A simple data set with only two data points - a house with 1000 square feet(sqft) sold for `$300,000` and a house with 2000 square feet sold for `$500,000`. These two points will constitute our *data or training set*. Here, the units of size are 1000 sqft and the units of price are 1000s of dollars.

| Size (1000 sqft)     | Price (1000s of dollars) |
| -------------------| ------------------------ |
| 1.0               | 300                      |
| 2.0               | 500                      |

In [None]:
x_train=np.array([1.0, 2.0])
y_train=np.array([300.0, 500.0])

print(x_train, y_train)

In [None]:
def compute_cost_function(x, y, w, b):
  m=x.shape[0]

  cost_sum=0
  for i in range(m):
    f_wb=w*x[i]+b
    cost=(f_wb-y[i])**2
    cost_sum=cost_sum+cost

  total_cost=(1/(2*m))*cost_sum

  return total_cost

In [None]:
def compute_gradient(x, y, w, b):
  m=x.shape[0]
  dj_dw=0
  dj_db=0

  for i in range(m):
    f_wb=w*x[i]+b

    dj_dw_i=(f_wb-y[i])*x[i]
    dj_db_i=f_wb-y[i]

    dj_dw+=dj_dw_i
    dj_db+=dj_db_i

  dj_dw=dj_dw/m
  dj_db=dj_db/m

  return dj_dw, dj_db

In [None]:
plt_gradients(x_train, y_train, compute_cost_function, compute_gradient)
plt.show()

In [None]:
def gradient_descent(x, y, w_in, b_in, alpha, num_iters, cost_function, gradient_function):
  w=copy.deepcopy(w_in)

  J_history=[]
  p_history=[]
  b=b_in
  w=w_in

  for i in range(num_iters):
    dj_dw, dj_db=compute_gradient(x, y, w, b)

    b=b-alpha*dj_db
    w=w-alpha*dj_dw

    if i<100000:
      J_history.append(cost_function(x, y, w, b))
      p_history.append([w, b])

    # Print every cost at intervals 10 times or as many if <10
    if i%math.ceil(num_iters/10)==0:
      print(f'Iteration {i:4}: Cost {J_history[-1]:0.2e} ',
            f'dj_dw: {dj_dw: 0.3e}, dj_db: {dj_db: 0.3e}',
            f'w: {w: 0.3e}, b: {b: 0.3e}')
      
  return w, b, J_history, p_history

In [None]:
w_init=0
b_init=0

iterations=10000
tmp_alpha=1.0e-2

w_final, b_final, J_hist, p_hist=gradient_descent(x_train, y_train, w_init, b_init, tmp_alpha, iterations, compute_cost_function, compute_gradient)

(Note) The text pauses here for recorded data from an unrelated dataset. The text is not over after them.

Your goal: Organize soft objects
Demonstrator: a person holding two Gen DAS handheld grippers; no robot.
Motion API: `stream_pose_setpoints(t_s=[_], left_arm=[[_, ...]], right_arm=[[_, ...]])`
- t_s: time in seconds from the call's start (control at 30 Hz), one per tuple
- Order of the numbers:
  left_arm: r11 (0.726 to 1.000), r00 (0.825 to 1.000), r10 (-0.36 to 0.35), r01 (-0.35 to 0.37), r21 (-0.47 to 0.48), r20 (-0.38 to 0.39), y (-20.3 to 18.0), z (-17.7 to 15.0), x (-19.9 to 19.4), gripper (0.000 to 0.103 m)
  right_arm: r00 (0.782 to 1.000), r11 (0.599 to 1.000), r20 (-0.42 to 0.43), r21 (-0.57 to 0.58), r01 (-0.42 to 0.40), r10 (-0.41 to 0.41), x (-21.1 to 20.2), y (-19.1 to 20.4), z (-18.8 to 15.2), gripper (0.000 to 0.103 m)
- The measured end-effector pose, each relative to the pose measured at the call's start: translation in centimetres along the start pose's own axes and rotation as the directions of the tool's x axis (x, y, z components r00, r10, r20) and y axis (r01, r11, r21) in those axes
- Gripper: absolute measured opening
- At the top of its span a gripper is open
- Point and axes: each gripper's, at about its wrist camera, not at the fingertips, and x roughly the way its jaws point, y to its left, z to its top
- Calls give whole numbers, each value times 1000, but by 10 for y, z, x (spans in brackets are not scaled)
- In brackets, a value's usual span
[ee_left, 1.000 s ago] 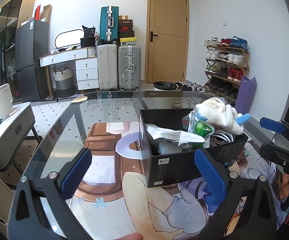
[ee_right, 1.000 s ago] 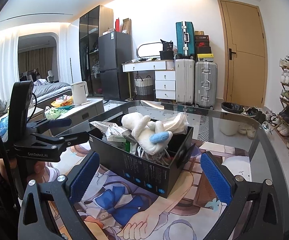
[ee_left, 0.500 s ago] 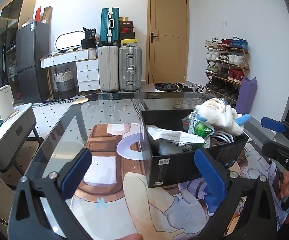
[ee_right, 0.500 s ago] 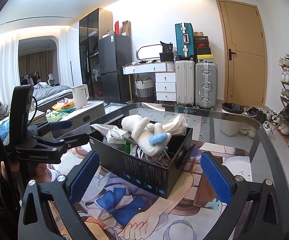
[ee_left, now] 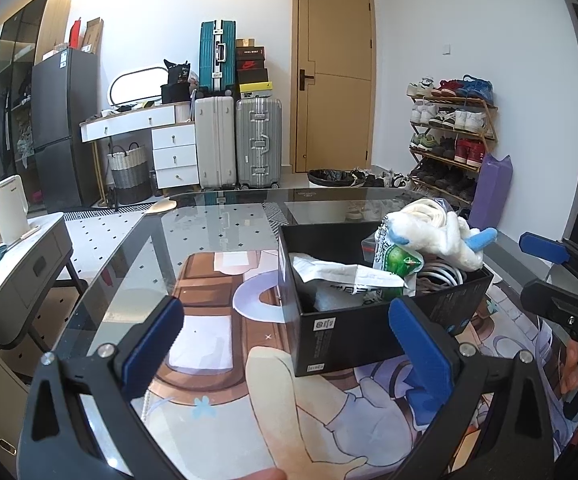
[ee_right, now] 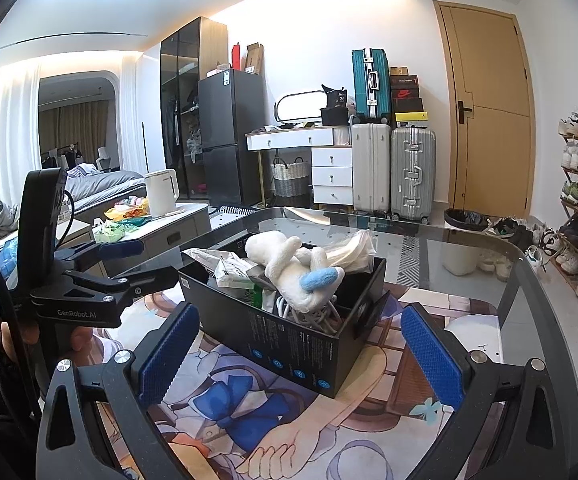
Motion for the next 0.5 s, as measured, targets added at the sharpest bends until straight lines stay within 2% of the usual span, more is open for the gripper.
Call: stream_pose_setpoints(t_s=[0.5], left_arm=[[1000,1000,-6,7,16,-5,-3,-1,0,103]], right_arm=[[1000,1000,-1,3,-5,5,0,0,-1,102]])
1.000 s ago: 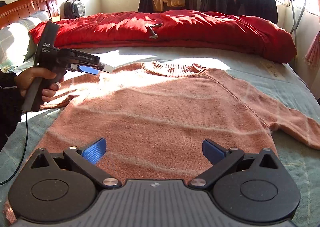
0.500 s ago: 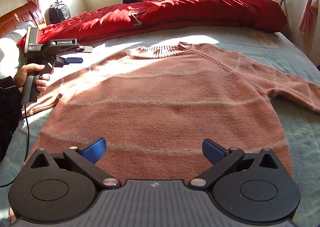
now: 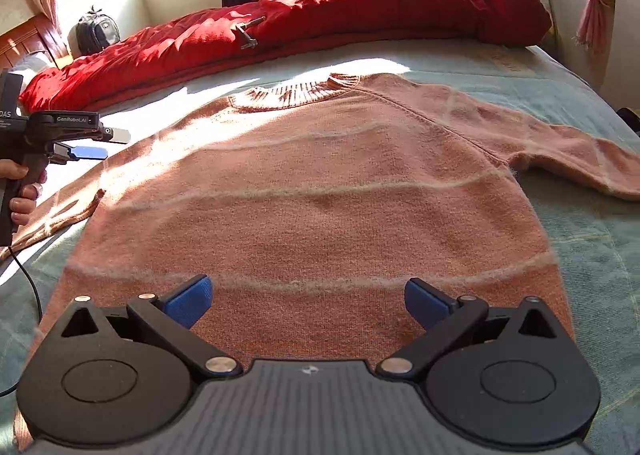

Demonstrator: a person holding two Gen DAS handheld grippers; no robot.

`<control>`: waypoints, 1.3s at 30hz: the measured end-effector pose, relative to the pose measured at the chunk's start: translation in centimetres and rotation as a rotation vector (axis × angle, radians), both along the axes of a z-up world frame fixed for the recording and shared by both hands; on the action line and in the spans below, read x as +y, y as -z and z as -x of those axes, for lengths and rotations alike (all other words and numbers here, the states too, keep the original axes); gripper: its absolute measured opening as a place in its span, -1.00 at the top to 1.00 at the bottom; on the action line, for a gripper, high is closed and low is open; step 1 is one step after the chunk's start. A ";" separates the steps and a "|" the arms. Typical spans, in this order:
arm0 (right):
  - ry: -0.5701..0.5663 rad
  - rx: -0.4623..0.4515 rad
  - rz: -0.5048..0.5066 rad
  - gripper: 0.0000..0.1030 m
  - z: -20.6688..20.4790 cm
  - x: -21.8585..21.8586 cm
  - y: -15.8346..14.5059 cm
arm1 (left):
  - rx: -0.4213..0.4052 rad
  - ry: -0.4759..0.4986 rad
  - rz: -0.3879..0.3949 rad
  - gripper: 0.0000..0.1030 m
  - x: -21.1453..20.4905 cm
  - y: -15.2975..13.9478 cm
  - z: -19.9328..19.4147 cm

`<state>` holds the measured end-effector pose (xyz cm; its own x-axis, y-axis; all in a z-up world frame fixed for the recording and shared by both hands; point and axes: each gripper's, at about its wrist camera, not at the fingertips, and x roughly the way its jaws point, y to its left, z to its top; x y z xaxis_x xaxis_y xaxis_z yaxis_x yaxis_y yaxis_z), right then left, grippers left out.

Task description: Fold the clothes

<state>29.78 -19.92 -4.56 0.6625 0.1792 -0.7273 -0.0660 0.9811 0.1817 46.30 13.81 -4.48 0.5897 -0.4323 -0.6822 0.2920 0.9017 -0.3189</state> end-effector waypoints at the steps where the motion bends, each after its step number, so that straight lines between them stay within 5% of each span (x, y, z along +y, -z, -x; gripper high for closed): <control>1: 0.009 -0.003 0.000 -1.00 0.3 -0.1 0.0 | -0.005 0.058 0.013 -0.43 -1.1 -0.2 1.3; 7: 0.037 -0.046 -0.017 -1.00 2.9 -1.6 -0.8 | -0.028 0.261 -0.062 -0.45 -6.9 1.4 7.4; 11: 0.074 -0.063 -0.043 -1.00 5.1 -3.4 -0.7 | 0.074 0.155 -0.167 -0.45 -6.9 3.6 8.9; 18: 0.136 -0.048 -0.140 -1.00 7.0 -7.4 0.9 | 0.109 0.008 -0.155 -0.46 -4.5 1.9 12.9; 24: 0.082 -0.121 -0.223 -1.00 2.2 -10.2 -0.7 | 0.099 -0.007 -0.121 -0.51 -6.9 0.9 16.0; 29: 0.063 -0.146 -0.278 -1.00 -6.6 -11.5 -1.5 | 0.116 -0.069 -0.137 -0.51 -9.8 1.4 17.6; 35: 0.029 -0.017 -0.358 -1.00 -14.9 -11.2 2.5 | 0.138 -0.174 -0.161 -0.51 -11.1 1.7 19.2; 39: -0.006 -0.016 -0.355 -1.00 -13.4 -12.4 4.3 | 0.178 -0.255 -0.192 -0.52 -10.7 2.3 19.8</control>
<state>43.19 -32.30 -8.87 0.6712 0.4235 -0.6084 -0.0775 0.8563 0.5106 26.49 3.10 -6.76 0.5263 -0.1409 -0.8386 0.0055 0.9867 -0.1623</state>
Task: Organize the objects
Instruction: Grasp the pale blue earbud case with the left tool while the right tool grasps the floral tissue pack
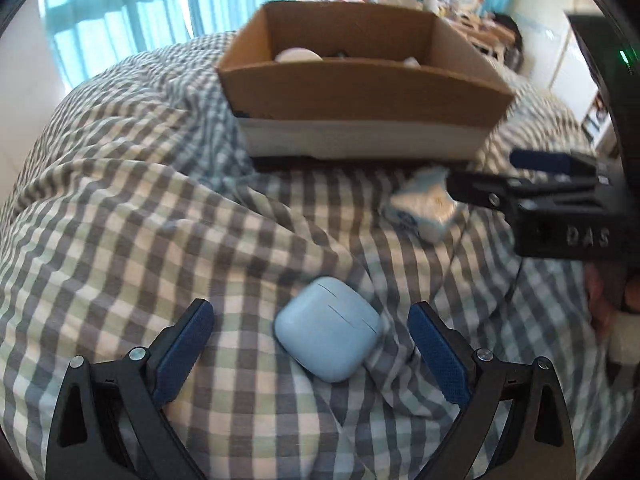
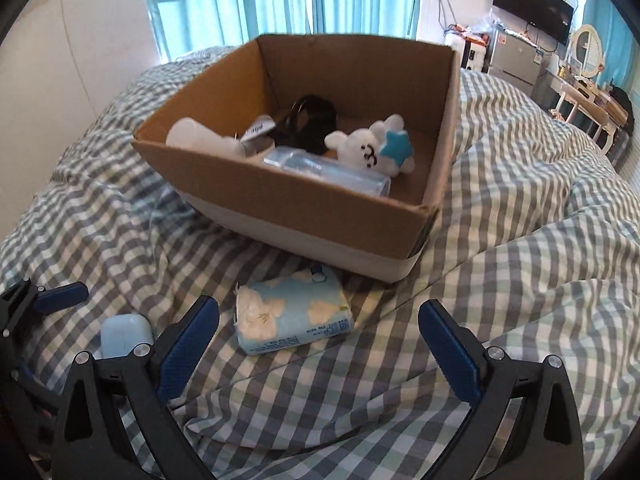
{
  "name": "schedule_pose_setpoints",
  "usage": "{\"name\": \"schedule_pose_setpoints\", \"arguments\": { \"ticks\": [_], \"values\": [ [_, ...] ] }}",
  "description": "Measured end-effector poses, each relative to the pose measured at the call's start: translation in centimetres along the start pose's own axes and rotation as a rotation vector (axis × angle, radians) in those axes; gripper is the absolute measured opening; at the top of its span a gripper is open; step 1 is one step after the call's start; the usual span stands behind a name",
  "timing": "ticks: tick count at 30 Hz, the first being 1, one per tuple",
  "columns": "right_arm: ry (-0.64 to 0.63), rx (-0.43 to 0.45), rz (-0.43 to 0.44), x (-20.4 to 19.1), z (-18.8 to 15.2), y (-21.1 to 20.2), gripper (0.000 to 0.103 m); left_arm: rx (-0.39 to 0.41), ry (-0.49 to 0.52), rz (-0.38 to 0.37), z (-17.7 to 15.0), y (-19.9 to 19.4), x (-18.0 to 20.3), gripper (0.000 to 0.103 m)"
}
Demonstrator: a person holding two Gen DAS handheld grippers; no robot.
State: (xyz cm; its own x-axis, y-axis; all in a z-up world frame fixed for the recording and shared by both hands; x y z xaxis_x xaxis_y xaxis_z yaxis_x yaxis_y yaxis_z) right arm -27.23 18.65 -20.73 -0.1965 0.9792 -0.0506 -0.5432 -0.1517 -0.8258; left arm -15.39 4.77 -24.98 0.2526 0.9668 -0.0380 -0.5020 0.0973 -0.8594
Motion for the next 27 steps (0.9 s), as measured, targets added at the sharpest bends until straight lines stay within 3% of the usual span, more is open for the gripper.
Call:
{"name": "schedule_pose_setpoints", "arguments": {
  "ticks": [5,9,11,17,21,27],
  "values": [
    [0.042,-0.018,-0.024,0.8,-0.4,0.4,0.100,-0.021,0.009,-0.005,-0.3,0.5,0.1,0.095],
    [0.063,-0.001,-0.028,1.1,-0.4,0.0,0.100,-0.035,0.017,-0.014,-0.6,0.6,0.2,0.072],
    [0.060,0.002,-0.036,1.1,-0.4,-0.1,0.100,-0.047,0.023,-0.023,-0.8,0.8,0.4,0.066],
    [-0.006,0.008,-0.086,-0.1,-0.7,0.0,0.100,-0.095,0.037,-0.019,-1.2,1.7,1.0,0.065],
    [-0.052,-0.003,-0.052,-1.5,-1.0,0.7,0.100,-0.097,0.048,-0.008,-1.4,1.6,1.3,0.059],
    [-0.061,-0.047,-0.006,-2.3,-1.4,2.1,0.100,-0.080,0.031,0.007,-0.7,0.3,1.4,0.059]
  ]
}}
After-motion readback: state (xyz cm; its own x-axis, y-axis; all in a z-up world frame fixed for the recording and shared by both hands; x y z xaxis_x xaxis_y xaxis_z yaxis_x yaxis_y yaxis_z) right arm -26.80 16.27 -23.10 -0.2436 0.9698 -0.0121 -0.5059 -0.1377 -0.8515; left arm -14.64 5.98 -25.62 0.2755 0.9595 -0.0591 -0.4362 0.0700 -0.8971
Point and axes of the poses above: each gripper's, at about its wrist camera, not at the fingertips, and y roughly the way its jaws point, x to its right, z to its top, the point moved 8 cm from there along y, roughly the way its jaws point, and after that the axes turned 4 degrees about y, right-handed, at the moved point
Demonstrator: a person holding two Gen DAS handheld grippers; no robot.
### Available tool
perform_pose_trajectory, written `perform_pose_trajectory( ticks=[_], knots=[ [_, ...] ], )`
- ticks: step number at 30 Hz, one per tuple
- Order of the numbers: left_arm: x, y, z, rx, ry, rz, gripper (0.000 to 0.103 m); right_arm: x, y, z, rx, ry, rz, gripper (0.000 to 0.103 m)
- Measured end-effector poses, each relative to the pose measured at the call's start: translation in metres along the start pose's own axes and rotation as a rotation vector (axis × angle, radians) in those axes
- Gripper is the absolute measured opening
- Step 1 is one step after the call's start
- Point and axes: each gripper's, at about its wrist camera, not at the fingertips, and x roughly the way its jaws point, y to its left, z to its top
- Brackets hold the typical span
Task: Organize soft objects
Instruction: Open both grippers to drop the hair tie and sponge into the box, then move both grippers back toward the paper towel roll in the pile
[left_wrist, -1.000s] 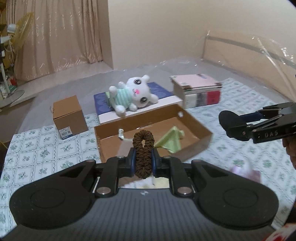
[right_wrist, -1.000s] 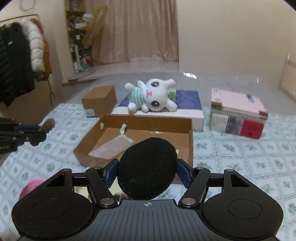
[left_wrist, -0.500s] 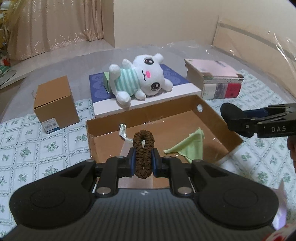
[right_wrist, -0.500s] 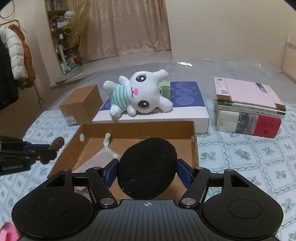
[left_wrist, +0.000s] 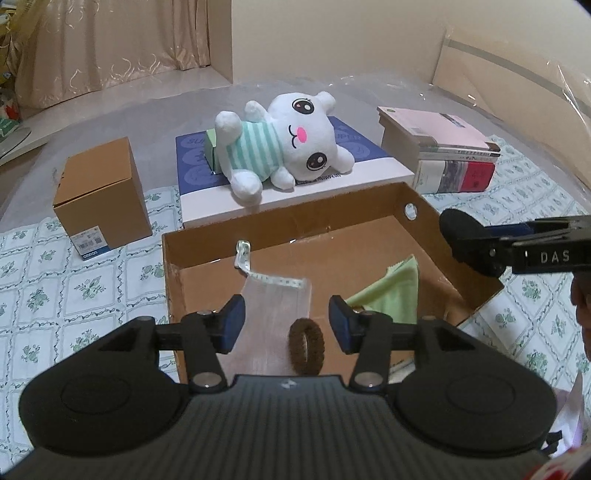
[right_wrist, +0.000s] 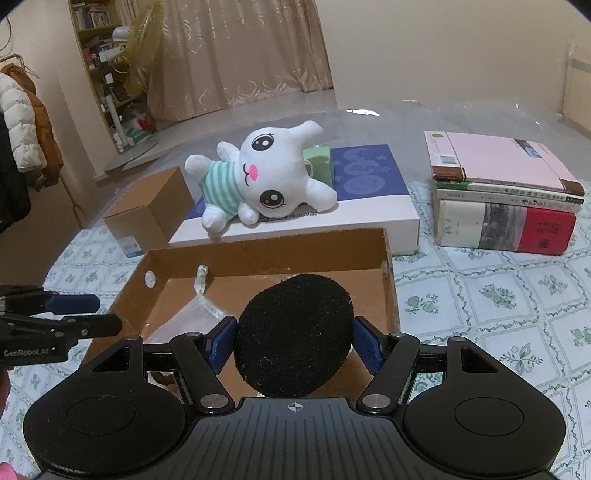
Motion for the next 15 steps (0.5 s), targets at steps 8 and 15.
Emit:
perform_pose_trajectory(
  ticks=[8,15],
  knots=[
    [-0.013,-0.003,0.0,0.009,-0.024,0.006,0.046,-0.002,0.0,0.002,-0.002,-0.029,0.018,0.075],
    [-0.05,0.001,-0.001,-0.044,-0.072,-0.009,0.046,-0.033,0.005,0.006,0.016,-0.077,0.034,0.077]
  ],
)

print(f'(w, b) found by gradient descent: ({w_final: 8.4f}, {b_final: 8.4f})')

### Cost versus iterations of gradient descent

In [None]:
fig, (ax1, ax2)=plt.subplots(1, 2, constrained_layout=True, figsize=(12, 4))
ax1.plot(J_hist[:100])
ax2.plot(1000+np.arange(len(J_hist[1000:])), J_hist[1000:])

ax1.set_title('Cost vs iterations(start)')
ax2.set_title('Cost vs iterations(end)')

ax1.set_ylabel('Cost')
ax1.set_xlabel('Iteration step')

ax2.set_ylabel('Cost')
ax2.set_xlabel('Iteration step')

plt.show()

In [None]:
fig, ax=plt.subplots(1, 1, figsize=(12, 6))
plt_contour_wgrad(x_train, y_train, p_hist, ax)

Above, the contour plot shows the $cost(w,b)$ over a range of $w$ and $b$. Cost levels are represented by the rings. Overlayed, using red arrows, is the path of gradient descent. Here are some things to note:
- The path makes steady (monotonic) progress toward its goal.
- initial steps are much larger than the steps near the goal.

In [None]:
# To observe the final steps of gradient descent

fig, ax=plt.subplots(1, 1, figsize=(12, 4))
plt_contour_wgrad(x_train, y_train, p_hist, ax, w_range=[180, 220, 0.5],
                  b_range=[80, 120, 0.5], contours=[1, 5, 10, 20], resolution=0.5)

In [None]:
w_init=0
b_init=0

iterations=10
tmp_alpha=8.0e-1

w_final, b_final, J_hist, p_hist=gradient_descent(x_train, y_train, w_init, b_init, tmp_alpha, iterations, compute_cost_function, compute_gradient)

In [None]:
plt_divergence(p_hist, J_hist, x_train, y_train)
plt.show()